» **HOW TO COMPLETE THIS TASK**
This exercise calls for an exact copy of the data below.

» **SUPPLIED MATERIAL**
-------

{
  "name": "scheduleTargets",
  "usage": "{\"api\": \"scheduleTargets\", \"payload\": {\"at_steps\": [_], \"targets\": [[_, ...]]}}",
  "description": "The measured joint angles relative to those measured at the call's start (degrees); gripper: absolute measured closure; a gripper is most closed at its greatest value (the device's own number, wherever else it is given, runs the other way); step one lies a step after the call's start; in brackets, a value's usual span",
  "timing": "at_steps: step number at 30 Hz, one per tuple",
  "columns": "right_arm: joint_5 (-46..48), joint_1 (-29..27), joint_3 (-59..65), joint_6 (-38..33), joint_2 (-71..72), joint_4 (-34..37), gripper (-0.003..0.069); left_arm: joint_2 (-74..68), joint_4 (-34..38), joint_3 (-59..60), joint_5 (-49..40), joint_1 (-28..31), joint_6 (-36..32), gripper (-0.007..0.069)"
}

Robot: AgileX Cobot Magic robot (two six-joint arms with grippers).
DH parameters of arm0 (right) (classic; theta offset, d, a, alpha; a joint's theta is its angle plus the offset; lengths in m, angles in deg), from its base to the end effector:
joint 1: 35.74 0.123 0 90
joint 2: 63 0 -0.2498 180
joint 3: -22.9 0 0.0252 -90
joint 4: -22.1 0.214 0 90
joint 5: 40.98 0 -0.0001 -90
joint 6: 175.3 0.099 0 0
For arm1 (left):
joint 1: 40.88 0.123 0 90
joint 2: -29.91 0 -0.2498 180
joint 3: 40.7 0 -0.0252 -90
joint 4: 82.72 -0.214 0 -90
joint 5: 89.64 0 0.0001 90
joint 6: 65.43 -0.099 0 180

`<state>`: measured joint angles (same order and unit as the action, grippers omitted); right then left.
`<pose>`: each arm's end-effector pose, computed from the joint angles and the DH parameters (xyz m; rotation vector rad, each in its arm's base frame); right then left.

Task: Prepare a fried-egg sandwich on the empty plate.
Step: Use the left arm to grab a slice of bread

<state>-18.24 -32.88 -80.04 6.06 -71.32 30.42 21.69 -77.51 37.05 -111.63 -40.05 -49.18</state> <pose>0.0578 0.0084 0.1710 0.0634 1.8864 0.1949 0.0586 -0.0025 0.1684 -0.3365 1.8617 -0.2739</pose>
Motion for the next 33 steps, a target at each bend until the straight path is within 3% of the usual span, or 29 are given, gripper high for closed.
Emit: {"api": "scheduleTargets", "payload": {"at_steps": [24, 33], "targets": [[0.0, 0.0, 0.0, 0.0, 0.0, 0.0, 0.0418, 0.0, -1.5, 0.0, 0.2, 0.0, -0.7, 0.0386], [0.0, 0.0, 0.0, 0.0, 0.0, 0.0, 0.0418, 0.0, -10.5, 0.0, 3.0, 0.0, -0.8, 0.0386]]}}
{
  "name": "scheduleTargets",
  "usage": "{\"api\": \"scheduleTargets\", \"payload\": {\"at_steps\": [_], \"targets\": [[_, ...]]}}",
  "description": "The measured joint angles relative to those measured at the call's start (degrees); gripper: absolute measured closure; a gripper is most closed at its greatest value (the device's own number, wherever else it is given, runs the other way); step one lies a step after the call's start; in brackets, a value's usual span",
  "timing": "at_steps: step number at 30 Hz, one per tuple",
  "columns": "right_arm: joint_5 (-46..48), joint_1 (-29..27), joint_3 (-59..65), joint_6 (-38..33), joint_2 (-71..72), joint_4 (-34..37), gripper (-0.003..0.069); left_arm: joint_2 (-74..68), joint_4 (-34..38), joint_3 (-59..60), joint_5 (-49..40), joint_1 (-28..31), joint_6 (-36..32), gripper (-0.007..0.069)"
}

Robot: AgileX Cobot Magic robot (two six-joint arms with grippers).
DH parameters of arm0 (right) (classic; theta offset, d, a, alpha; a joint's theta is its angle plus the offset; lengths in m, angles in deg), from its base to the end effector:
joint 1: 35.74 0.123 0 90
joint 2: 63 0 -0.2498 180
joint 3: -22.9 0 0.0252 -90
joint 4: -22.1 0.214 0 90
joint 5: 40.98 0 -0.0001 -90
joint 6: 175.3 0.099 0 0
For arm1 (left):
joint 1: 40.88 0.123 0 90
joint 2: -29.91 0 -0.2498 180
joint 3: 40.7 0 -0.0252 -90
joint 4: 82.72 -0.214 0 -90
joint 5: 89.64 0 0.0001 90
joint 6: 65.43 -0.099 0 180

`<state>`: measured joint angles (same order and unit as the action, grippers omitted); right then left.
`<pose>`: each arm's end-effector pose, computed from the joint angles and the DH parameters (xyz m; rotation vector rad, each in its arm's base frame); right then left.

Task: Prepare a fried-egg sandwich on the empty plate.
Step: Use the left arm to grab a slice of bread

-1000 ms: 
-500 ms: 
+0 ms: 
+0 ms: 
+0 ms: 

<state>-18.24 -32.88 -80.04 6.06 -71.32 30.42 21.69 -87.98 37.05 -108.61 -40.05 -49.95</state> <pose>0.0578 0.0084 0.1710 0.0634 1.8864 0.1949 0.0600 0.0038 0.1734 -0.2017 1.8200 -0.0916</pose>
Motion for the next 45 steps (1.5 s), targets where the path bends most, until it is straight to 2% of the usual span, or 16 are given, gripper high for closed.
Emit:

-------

» **FINAL ANSWER**
{
  "name": "scheduleTargets",
  "usage": "{\"api\": \"scheduleTargets\", \"payload\": {\"at_steps\": [_], \"targets\": [[_, ...]]}}",
  "description": "The measured joint angles relative to those measured at the call's start (degrees); gripper: absolute measured closure; a gripper is most closed at its greatest value (the device's own number, wherever else it is given, runs the other way); step one lies a step after the call's start; in brackets, a value's usual span",
  "timing": "at_steps: step number at 30 Hz, one per tuple",
  "columns": "right_arm: joint_5 (-46..48), joint_1 (-29..27), joint_3 (-59..65), joint_6 (-38..33), joint_2 (-71..72), joint_4 (-34..37), gripper (-0.003..0.069); left_arm: joint_2 (-74..68), joint_4 (-34..38), joint_3 (-59..60), joint_5 (-49..40), joint_1 (-28..31), joint_6 (-36..32), gripper (-0.007..0.069)"
}

Robot: AgileX Cobot Magic robot (two six-joint arms with grippers).
DH parameters of arm0 (right) (classic; theta offset, d, a, alpha; a joint's theta is its angle plus the offset; lengths in m, angles in deg), from its base to the end effector:
joint 1: 35.74 0.123 0 90
joint 2: 63 0 -0.2498 180
joint 3: -22.9 0 0.0252 -90
joint 4: -22.1 0.214 0 90
joint 5: 40.98 0 -0.0001 -90
joint 6: 175.3 0.099 0 0
For arm1 (left):
joint 1: 40.88 0.123 0 90
joint 2: -29.91 0 -0.2498 180
joint 3: 40.7 0 -0.0252 -90
joint 4: 82.72 -0.214 0 -90
joint 5: 89.64 0 0.0001 90
joint 6: 65.43 -0.099 0 180

`<state>`: measured joint angles (same order and unit as the action, grippers omitted); right then left.
`<pose>`: each arm's end-effector pose, computed from the joint angles and the DH parameters (xyz m; rotation vector rad, each in its arm's base frame); right then left.

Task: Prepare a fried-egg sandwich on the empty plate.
Step: Use the left arm to grab a slice of bread

<state>-18.24 -32.88 -80.04 6.06 -71.32 30.42 21.69 -77.51 37.05 -111.63 -40.05 -49.18</state> <pose>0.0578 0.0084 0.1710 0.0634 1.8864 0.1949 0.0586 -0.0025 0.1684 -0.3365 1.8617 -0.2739</pose>
Motion for the next 33 steps, a target at each bend until the straight path is within 3% of the usual span, or 29 are given, gripper high for closed.
Emit: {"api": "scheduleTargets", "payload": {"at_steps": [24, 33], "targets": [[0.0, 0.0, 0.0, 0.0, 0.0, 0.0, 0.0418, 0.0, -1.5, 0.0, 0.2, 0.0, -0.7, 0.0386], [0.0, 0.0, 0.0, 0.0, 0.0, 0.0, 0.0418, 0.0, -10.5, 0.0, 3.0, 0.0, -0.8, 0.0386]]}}
{
  "name": "scheduleTargets",
  "usage": "{\"api\": \"scheduleTargets\", \"payload\": {\"at_steps\": [_], \"targets\": [[_, ...]]}}",
  "description": "The measured joint angles relative to those measured at the call's start (degrees); gripper: absolute measured closure; a gripper is most closed at its greatest value (the device's own number, wherever else it is given, runs the other way); step one lies a step after the call's start; in brackets, a value's usual span",
  "timing": "at_steps: step number at 30 Hz, one per tuple",
  "columns": "right_arm: joint_5 (-46..48), joint_1 (-29..27), joint_3 (-59..65), joint_6 (-38..33), joint_2 (-71..72), joint_4 (-34..37), gripper (-0.003..0.069); left_arm: joint_2 (-74..68), joint_4 (-34..38), joint_3 (-59..60), joint_5 (-49..40), joint_1 (-28..31), joint_6 (-36..32), gripper (-0.007..0.069)"
}

Robot: AgileX Cobot Magic robot (two six-joint arms with grippers).
DH parameters of arm0 (right) (classic; theta offset, d, a, alpha; a joint's theta is its angle plus the offset; lengths in m, angles in deg), from its base to the end effector:
joint 1: 35.74 0.123 0 90
joint 2: 63 0 -0.2498 180
joint 3: -22.9 0 0.0252 -90
joint 4: -22.1 0.214 0 90
joint 5: 40.98 0 -0.0001 -90
joint 6: 175.3 0.099 0 0
For arm1 (left):
joint 1: 40.88 0.123 0 90
joint 2: -29.91 0 -0.2498 180
joint 3: 40.7 0 -0.0252 -90
joint 4: 82.72 -0.214 0 -90
joint 5: 89.64 0 0.0001 90
joint 6: 65.43 -0.099 0 180

`<state>`: measured joint angles (same order and unit as the action, grippers omitted); right then left.
`<pose>`: each arm's end-effector pose, computed from the joint angles and the DH parameters (xyz m; rotation vector rad, each in its arm's base frame); right then left.

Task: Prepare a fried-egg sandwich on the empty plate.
Step: Use the left arm to grab a slice of bread

-1000 ms: 
-500 ms: 
+0 ms: 
+0 ms: 
+0 ms: 

<state>-18.24 -32.88 -80.04 6.06 -71.32 30.42 21.69 -87.98 37.05 -108.61 -40.05 -49.95</state> <pose>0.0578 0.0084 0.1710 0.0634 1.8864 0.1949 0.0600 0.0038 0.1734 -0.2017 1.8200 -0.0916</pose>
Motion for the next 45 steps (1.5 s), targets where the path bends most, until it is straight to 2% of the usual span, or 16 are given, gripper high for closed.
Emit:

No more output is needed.